With Brenda, he had a son named Christopher, but his family faced tragedy early, when the couple lost Christopher to a skiing accident at the age of six, shortly after they divorced. Bixby would remarry twice, but would never have more kids.
On The Andy Griffith Show in 1962, Bixby was 28, yet still playing a 19-year-old. The Courtship of Eddie’s Father helped him break free from playing entitled young men and pursue a broader range of more mature roles.
“I’m 35,” Bixby told The Tampa Tribune in 1969. “I’ve always played the ‘clean guy’; even if I was supposed to be rich and rotten, I’d still be ‘clean.'”
On The Courtship of Eddie’s Father, he was excited for the challenge of playing himself, and he was sold on what he saw as the show’s noble heart.
“The whole point of the series is to show that parents and children can communicate,” Bixby told The Chicago Tribune.
If you ask us, that sounds like his trip to Mayberry and talks with Sheriff Andy rubbed off on him a little, but at least one reporter did ask him if he thought The Courtship of Eddie’s Father was too similar to other popular Sixties shows featuring widowers.

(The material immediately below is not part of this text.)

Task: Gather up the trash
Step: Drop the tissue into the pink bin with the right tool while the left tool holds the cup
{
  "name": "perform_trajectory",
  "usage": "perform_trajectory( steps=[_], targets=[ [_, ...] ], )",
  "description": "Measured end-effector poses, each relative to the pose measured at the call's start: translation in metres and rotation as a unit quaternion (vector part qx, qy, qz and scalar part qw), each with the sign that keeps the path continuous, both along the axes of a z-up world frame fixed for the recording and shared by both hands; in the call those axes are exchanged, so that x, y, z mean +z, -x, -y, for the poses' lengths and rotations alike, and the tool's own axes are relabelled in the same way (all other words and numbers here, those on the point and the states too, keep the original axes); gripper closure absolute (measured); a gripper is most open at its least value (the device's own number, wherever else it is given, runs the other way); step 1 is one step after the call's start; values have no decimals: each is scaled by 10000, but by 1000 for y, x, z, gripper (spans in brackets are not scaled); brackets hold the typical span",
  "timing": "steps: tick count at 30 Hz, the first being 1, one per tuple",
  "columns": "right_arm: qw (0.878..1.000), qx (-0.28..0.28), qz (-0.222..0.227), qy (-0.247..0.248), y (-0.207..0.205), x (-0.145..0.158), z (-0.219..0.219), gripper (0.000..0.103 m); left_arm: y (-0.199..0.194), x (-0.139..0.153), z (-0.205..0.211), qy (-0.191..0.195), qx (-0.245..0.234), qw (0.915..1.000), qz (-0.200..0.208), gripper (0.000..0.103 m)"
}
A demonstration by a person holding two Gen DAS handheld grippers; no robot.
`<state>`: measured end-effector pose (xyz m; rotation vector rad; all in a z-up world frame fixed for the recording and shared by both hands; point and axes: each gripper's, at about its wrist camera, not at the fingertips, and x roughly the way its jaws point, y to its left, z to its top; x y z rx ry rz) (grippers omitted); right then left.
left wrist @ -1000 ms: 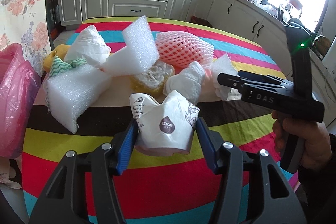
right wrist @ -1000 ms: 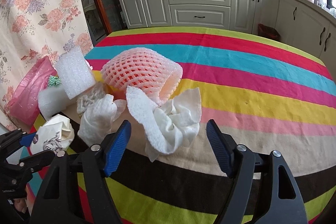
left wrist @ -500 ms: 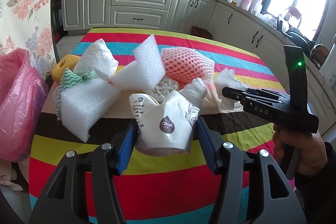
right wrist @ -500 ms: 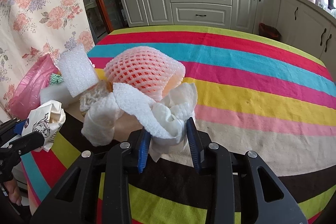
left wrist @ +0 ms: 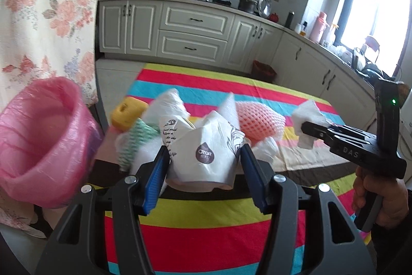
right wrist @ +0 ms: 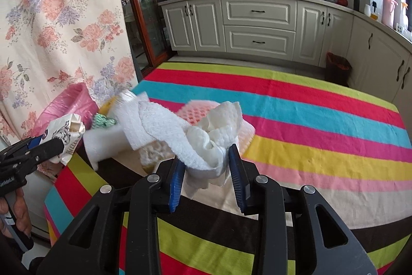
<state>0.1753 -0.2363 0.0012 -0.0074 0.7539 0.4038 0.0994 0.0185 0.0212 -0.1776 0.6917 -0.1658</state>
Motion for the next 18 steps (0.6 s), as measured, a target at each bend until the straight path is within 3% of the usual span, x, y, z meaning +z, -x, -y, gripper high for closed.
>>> perform_trajectory(
  steps=[9,18],
  targets=[
    [9986,445,281,-51,-4,32,-51,70,13,28,-66,-48,719,9968,357,48],
    [9932,1046,492,-126,-9,58,-122,70,25,57,-144,-226,1522,9856,696,48]
  ],
)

“I refuse to accept that we’re all lumped into the same category,” Bixby said. “We think of ourselves as doing our own thing and the difference is that our show is more than an entertainment program, because it has involvement, that real involvement I mentioned between me and Brandon.”
We think the bonding Andy and Opie did offscreen was just as real, but surely every TV dad thinks his bond with his onscreen kids is the realest?